Go through the lines below and retype each one exactly.

##### Dataset #####

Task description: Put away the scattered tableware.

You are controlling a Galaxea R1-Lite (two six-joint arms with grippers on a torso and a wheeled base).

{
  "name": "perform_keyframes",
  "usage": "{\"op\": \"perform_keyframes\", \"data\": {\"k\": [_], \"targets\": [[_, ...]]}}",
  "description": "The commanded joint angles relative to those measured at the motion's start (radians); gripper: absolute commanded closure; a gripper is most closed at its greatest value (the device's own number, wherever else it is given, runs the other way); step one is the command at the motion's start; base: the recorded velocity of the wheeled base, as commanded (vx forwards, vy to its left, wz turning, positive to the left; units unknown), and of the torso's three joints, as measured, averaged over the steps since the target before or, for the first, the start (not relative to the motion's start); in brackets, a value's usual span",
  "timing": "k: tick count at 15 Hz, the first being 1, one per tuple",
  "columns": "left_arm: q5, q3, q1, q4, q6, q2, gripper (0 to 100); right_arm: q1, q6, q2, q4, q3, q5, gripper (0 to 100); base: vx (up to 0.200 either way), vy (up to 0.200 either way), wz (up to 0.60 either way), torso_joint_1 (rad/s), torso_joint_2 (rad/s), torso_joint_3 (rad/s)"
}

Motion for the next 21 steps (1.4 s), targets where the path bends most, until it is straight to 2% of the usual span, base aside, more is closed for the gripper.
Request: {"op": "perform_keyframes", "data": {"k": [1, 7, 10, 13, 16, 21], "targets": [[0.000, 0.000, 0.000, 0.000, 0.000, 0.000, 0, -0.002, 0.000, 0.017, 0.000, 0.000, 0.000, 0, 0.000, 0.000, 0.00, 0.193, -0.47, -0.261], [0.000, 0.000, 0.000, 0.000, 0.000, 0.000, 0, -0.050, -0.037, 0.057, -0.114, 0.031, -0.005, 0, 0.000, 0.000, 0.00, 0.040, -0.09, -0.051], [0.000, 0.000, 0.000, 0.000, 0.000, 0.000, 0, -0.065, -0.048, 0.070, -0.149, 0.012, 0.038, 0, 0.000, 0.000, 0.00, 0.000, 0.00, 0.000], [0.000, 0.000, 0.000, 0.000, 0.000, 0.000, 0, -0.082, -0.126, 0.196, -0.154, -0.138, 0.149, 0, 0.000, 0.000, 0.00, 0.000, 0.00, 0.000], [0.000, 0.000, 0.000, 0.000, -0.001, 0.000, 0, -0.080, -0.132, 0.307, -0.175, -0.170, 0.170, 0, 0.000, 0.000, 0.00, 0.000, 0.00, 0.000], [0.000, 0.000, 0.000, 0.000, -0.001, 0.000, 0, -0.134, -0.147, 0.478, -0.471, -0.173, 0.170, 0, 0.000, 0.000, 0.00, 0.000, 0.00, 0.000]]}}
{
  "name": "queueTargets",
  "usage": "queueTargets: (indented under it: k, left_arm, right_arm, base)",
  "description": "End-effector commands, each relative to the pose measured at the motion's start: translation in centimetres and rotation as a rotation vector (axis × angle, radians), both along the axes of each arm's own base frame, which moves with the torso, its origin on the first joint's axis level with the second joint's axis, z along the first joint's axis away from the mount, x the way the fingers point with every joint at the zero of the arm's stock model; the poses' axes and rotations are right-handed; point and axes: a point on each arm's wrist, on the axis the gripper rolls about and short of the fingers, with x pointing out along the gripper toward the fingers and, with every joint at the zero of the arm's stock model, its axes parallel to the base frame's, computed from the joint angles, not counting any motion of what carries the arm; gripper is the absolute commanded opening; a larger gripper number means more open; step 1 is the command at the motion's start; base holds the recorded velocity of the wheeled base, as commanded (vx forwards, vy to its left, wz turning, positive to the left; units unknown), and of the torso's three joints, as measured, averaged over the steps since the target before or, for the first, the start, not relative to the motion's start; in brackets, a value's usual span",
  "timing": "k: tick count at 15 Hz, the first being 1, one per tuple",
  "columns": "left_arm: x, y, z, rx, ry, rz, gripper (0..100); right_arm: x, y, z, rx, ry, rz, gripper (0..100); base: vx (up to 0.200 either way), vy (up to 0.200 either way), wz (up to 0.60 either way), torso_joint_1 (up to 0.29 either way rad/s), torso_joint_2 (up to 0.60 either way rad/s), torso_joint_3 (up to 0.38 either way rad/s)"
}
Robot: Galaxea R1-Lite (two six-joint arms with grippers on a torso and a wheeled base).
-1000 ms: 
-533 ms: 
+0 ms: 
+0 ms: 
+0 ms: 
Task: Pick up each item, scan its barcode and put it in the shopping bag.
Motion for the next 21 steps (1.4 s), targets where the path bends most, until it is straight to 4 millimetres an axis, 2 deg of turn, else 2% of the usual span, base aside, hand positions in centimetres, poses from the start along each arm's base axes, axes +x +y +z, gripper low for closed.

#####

- **Solution for this exercise**
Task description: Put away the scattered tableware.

You are controlling a Galaxea R1-Lite (two six-joint arms with grippers on a torso and a wheeled base).

{
  "name": "perform_keyframes",
  "usage": "{\"op\": \"perform_keyframes\", \"data\": {\"k\": [_], \"targets\": [[_, ...]]}}",
  "description": "The commanded joint angles relative to those measured at the motion's start (radians); gripper: absolute commanded closure; a gripper is most closed at its greatest value (the device's own number, wherever else it is given, runs the other way); step one is the command at the motion's start; base: the recorded velocity of the wheeled base, as commanded (vx forwards, vy to its left, wz turning, positive to the left; units unknown), and of the torso's three joints, as measured, averaged over the steps since the target before or, for the first, the start (not relative to the motion's start); in brackets, a value's usual span",
  "timing": "k: tick count at 15 Hz, the first being 1, one per tuple",
  "columns": "left_arm: q5, q3, q1, q4, q6, q2, gripper (0 to 100); right_arm: q1, q6, q2, q4, q3, q5, gripper (0 to 100); base: vx (up to 0.200 either way), vy (up to 0.200 either way), wz (up to 0.60 either way), torso_joint_1 (rad/s), torso_joint_2 (rad/s), torso_joint_3 (rad/s)"
}

Motion for the next 21 steps (1.4 s), targets where the path bends most, until it is straight to 2% of the usual span, base aside, more is closed for the gripper.
Request: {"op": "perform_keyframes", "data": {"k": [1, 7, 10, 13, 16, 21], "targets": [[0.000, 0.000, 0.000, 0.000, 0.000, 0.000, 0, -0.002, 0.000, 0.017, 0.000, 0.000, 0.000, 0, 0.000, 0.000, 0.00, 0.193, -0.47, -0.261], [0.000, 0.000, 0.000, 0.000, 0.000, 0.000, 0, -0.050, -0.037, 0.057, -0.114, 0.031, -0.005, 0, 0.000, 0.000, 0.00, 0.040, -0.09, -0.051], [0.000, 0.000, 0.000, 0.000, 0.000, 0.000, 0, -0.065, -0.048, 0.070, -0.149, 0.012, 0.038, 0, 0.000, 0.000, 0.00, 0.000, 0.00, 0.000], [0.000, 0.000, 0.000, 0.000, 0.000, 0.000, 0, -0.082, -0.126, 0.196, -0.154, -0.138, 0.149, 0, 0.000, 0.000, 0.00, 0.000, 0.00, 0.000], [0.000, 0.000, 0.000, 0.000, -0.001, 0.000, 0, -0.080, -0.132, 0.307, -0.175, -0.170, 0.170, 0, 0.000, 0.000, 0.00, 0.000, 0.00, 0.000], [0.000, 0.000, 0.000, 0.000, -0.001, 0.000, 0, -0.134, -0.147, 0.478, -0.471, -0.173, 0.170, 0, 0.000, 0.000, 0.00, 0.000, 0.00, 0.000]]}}
{
  "name": "queueTargets",
  "usage": "queueTargets: (indented under it: k, left_arm, right_arm, base)",
  "description": "End-effector commands, each relative to the pose measured at the motion's start: translation in centimetres and rotation as a rotation vector (axis × angle, radians), both along the axes of each arm's own base frame, which moves with the torso, its origin on the first joint's axis level with the second joint's axis, z along the first joint's axis away from the mount, x the way the fingers point with every joint at the zero of the arm's stock model; the poses' axes and rotations are right-handed; point and axes: a point on each arm's wrist, on the axis the gripper rolls about and short of the fingers, with x pointing out along the gripper toward the fingers and, with every joint at the zero of the arm's stock model, its axes parallel to the base frame's, computed from the joint angles, not counting any motion of what carries the arm; gripper is the absolute commanded opening; a larger gripper number means more open; step 1 is the command at the motion's start; base holds the recorded velocity of the wheeled base, as commanded (vx forwards, vy to its left, wz turning, positive to the left; units unknown), and of the torso's three joints, as measured, averaged over the steps since the target before or, for the first, the start, not relative to the motion's start; in brackets, a value's usual span",
  "timing": "k: tick count at 15 Hz, the first being 1, one per tuple",
  "columns": "left_arm: x, y, z, rx, ry, rz, gripper (0..100); right_arm: x, y, z, rx, ry, rz, gripper (0..100); base: vx (up to 0.200 either way), vy (up to 0.200 either way), wz (up to 0.60 either way), torso_joint_1 (up to 0.29 either way rad/s), torso_joint_2 (up to 0.60 either way rad/s), torso_joint_3 (up to 0.38 either way rad/s)"
}
Robot: Galaxea R1-Lite (two six-joint arms with grippers on a torso and a wheeled base).
-1000 ms: 
-533 ms: 
+0 ms: 
+0 ms: 
+0 ms: 
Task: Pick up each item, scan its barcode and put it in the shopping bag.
Motion for the next 21 steps (1.4 s), targets where the path bends most, until it is straight to 4 millimetres an axis, 2 deg of turn, else 2% of the usual span, base aside, hand positions in centimetres, poses from the start along each arm's base axes, axes +x +y +z, gripper low for closed.

This answer requires nothing further.